== Work task ==
Work out the count of lines in the material where the string "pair" shows up, and reply with it alone.

== Data supplied ==
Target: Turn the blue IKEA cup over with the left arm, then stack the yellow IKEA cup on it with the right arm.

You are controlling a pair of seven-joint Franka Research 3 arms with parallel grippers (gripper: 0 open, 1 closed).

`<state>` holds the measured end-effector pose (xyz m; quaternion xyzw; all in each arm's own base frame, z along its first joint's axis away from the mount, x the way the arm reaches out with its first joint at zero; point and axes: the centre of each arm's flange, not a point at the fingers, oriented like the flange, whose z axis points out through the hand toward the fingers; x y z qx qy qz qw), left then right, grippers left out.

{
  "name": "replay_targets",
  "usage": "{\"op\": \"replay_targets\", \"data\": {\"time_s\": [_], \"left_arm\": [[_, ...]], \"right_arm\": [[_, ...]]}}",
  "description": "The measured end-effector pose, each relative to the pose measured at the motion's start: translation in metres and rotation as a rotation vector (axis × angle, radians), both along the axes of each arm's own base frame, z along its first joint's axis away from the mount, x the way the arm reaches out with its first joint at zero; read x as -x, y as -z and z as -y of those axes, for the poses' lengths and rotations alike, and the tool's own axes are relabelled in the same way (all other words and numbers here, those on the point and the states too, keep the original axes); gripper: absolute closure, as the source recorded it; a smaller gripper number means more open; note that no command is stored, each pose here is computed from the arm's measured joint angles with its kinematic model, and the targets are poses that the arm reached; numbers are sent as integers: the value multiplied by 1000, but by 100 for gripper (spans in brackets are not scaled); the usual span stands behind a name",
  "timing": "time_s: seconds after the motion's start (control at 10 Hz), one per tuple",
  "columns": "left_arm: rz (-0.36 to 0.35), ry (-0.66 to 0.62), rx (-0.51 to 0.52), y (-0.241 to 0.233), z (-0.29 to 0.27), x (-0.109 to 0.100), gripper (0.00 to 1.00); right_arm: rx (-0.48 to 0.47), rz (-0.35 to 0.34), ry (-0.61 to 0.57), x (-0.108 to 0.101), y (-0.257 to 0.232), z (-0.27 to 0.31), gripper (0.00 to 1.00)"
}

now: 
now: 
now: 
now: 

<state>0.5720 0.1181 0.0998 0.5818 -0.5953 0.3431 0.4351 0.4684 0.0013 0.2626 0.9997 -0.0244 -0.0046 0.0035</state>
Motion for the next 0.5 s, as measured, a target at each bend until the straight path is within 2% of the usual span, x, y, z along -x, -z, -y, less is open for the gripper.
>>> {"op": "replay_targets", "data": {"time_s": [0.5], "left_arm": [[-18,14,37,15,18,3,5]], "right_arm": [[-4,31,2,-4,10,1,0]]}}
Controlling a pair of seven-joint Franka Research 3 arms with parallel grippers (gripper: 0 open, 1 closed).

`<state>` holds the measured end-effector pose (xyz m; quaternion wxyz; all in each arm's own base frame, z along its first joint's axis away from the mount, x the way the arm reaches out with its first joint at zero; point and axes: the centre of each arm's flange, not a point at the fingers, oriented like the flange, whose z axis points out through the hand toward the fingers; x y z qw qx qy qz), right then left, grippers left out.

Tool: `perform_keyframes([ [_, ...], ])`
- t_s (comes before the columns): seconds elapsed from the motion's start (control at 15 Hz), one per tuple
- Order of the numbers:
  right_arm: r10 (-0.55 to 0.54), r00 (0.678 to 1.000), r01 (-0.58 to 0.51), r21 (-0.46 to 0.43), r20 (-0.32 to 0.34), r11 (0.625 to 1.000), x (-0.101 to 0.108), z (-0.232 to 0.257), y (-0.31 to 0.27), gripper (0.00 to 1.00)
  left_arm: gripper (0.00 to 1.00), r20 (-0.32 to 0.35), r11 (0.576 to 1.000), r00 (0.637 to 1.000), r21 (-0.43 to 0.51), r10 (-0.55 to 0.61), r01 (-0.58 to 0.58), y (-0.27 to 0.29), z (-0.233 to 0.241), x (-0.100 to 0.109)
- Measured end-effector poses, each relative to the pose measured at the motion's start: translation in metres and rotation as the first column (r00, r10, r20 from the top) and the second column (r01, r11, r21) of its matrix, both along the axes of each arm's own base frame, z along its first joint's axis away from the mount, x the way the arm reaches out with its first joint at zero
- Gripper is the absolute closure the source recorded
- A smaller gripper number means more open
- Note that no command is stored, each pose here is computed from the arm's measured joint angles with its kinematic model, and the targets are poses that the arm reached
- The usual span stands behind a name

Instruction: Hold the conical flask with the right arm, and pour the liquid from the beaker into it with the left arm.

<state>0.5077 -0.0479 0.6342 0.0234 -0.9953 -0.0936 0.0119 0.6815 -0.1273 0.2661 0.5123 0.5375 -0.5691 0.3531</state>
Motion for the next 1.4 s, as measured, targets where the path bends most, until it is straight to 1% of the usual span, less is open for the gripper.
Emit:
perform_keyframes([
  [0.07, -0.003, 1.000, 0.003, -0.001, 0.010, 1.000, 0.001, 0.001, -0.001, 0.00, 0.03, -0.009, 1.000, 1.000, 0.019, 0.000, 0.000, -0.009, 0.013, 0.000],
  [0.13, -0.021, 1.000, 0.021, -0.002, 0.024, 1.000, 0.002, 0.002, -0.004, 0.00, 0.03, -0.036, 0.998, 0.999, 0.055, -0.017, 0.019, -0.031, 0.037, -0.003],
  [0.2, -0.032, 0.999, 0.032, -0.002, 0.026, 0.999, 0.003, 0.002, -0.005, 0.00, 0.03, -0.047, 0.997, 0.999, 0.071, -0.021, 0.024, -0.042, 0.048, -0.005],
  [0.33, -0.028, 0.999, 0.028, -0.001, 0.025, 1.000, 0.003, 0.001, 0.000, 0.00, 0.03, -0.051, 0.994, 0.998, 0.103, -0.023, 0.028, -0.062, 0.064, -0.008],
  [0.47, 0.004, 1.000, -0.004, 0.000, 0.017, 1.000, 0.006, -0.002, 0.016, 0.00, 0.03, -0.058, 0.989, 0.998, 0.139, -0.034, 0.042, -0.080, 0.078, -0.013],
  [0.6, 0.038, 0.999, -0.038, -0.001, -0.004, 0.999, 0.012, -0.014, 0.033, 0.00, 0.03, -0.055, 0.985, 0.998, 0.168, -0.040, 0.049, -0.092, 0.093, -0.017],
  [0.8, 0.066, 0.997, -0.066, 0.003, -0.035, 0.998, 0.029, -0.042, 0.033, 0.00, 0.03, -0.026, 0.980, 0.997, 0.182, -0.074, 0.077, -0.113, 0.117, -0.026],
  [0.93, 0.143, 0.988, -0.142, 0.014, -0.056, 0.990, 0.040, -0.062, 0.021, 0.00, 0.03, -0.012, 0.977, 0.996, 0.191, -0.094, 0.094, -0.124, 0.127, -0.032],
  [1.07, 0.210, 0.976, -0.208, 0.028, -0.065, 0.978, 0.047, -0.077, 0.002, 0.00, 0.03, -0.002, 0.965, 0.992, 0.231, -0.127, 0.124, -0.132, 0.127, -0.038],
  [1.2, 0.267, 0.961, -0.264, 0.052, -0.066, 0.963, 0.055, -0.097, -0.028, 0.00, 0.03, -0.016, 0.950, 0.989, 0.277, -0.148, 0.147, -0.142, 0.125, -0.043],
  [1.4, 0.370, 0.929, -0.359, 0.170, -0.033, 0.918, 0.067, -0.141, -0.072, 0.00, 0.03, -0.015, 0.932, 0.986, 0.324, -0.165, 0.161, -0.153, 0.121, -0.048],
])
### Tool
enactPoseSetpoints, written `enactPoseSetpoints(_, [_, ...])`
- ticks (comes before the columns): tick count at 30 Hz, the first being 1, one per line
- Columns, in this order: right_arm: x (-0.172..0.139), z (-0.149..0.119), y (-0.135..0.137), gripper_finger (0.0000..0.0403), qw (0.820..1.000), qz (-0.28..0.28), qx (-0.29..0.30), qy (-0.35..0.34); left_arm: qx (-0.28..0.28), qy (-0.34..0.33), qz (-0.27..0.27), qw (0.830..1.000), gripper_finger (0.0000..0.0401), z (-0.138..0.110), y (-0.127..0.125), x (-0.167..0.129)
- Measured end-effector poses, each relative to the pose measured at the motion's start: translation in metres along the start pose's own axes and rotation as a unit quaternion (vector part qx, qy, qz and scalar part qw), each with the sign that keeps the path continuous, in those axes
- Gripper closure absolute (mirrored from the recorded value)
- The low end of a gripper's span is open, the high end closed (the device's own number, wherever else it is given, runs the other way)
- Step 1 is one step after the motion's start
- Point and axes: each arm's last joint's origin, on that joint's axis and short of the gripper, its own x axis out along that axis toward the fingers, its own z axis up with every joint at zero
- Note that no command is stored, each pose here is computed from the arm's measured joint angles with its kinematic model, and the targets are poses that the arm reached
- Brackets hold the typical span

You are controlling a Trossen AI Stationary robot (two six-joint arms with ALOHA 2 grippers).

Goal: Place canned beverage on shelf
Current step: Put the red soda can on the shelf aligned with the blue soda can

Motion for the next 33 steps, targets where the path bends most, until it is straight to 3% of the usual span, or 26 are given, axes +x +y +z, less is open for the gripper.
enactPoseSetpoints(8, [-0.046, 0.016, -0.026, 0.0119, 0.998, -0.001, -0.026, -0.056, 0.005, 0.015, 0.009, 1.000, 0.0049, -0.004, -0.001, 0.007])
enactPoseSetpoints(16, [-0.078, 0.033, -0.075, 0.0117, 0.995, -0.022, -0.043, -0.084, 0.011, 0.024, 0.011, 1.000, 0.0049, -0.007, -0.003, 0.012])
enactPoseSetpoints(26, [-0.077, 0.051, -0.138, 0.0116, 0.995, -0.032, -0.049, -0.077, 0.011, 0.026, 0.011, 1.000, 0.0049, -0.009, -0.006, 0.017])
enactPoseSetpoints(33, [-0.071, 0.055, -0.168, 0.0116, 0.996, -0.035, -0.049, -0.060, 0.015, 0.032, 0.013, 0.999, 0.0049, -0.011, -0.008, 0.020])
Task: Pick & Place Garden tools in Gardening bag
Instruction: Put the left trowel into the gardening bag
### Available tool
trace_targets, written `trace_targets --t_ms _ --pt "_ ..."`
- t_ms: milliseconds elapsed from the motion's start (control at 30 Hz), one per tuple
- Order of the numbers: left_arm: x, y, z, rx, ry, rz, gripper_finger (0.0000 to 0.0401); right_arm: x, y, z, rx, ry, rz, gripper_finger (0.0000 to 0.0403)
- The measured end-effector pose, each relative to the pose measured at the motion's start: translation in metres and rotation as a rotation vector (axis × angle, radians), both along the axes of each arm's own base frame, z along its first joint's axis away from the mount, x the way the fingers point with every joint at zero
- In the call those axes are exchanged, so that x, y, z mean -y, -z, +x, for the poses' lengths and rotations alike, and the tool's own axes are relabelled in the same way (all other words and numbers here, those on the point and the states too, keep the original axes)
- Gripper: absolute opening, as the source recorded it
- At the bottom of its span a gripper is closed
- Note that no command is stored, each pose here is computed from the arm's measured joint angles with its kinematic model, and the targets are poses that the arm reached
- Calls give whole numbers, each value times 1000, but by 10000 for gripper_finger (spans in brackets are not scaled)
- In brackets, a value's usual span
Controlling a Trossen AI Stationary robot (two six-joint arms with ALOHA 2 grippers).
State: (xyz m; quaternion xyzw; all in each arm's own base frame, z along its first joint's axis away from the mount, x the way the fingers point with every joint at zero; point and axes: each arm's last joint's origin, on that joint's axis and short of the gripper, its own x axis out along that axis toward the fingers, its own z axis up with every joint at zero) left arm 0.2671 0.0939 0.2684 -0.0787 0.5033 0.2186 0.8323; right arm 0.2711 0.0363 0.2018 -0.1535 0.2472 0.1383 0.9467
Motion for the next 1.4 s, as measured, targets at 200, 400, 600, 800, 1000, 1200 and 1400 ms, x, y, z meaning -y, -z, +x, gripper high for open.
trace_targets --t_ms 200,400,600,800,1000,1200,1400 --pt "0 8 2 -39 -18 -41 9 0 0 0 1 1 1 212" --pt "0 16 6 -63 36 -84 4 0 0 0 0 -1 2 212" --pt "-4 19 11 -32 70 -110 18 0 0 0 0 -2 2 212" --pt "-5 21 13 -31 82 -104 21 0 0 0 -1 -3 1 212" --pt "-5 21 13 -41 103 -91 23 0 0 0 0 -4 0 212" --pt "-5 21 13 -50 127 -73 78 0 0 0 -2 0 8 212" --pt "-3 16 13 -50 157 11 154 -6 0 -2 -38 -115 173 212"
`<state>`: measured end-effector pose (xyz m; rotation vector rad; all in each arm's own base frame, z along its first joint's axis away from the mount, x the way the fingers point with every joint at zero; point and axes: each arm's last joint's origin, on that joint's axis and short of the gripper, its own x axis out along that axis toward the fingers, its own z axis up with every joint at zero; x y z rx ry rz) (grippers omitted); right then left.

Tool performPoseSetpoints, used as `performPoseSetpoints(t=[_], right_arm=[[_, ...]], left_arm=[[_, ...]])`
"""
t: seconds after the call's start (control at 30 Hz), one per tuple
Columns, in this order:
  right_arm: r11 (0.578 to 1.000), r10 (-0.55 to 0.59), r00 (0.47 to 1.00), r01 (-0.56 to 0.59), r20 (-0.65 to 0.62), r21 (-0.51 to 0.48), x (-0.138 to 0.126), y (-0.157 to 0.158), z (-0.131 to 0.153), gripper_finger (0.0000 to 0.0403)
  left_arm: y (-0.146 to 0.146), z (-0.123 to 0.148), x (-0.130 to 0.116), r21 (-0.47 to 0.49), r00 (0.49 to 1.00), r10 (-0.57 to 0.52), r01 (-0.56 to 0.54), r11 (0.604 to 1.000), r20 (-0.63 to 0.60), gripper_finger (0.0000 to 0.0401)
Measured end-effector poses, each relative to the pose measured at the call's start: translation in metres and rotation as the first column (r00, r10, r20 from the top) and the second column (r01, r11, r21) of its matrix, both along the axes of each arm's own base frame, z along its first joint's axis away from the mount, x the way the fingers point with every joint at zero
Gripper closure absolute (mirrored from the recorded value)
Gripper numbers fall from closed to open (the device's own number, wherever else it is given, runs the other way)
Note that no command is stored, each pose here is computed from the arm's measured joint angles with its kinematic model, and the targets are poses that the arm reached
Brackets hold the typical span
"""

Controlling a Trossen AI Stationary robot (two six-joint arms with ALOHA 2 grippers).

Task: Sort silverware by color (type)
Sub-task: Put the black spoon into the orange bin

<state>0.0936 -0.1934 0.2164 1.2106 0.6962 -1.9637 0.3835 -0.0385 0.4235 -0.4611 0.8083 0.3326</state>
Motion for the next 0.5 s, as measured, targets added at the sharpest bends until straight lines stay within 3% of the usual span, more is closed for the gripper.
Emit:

== Result below ==
2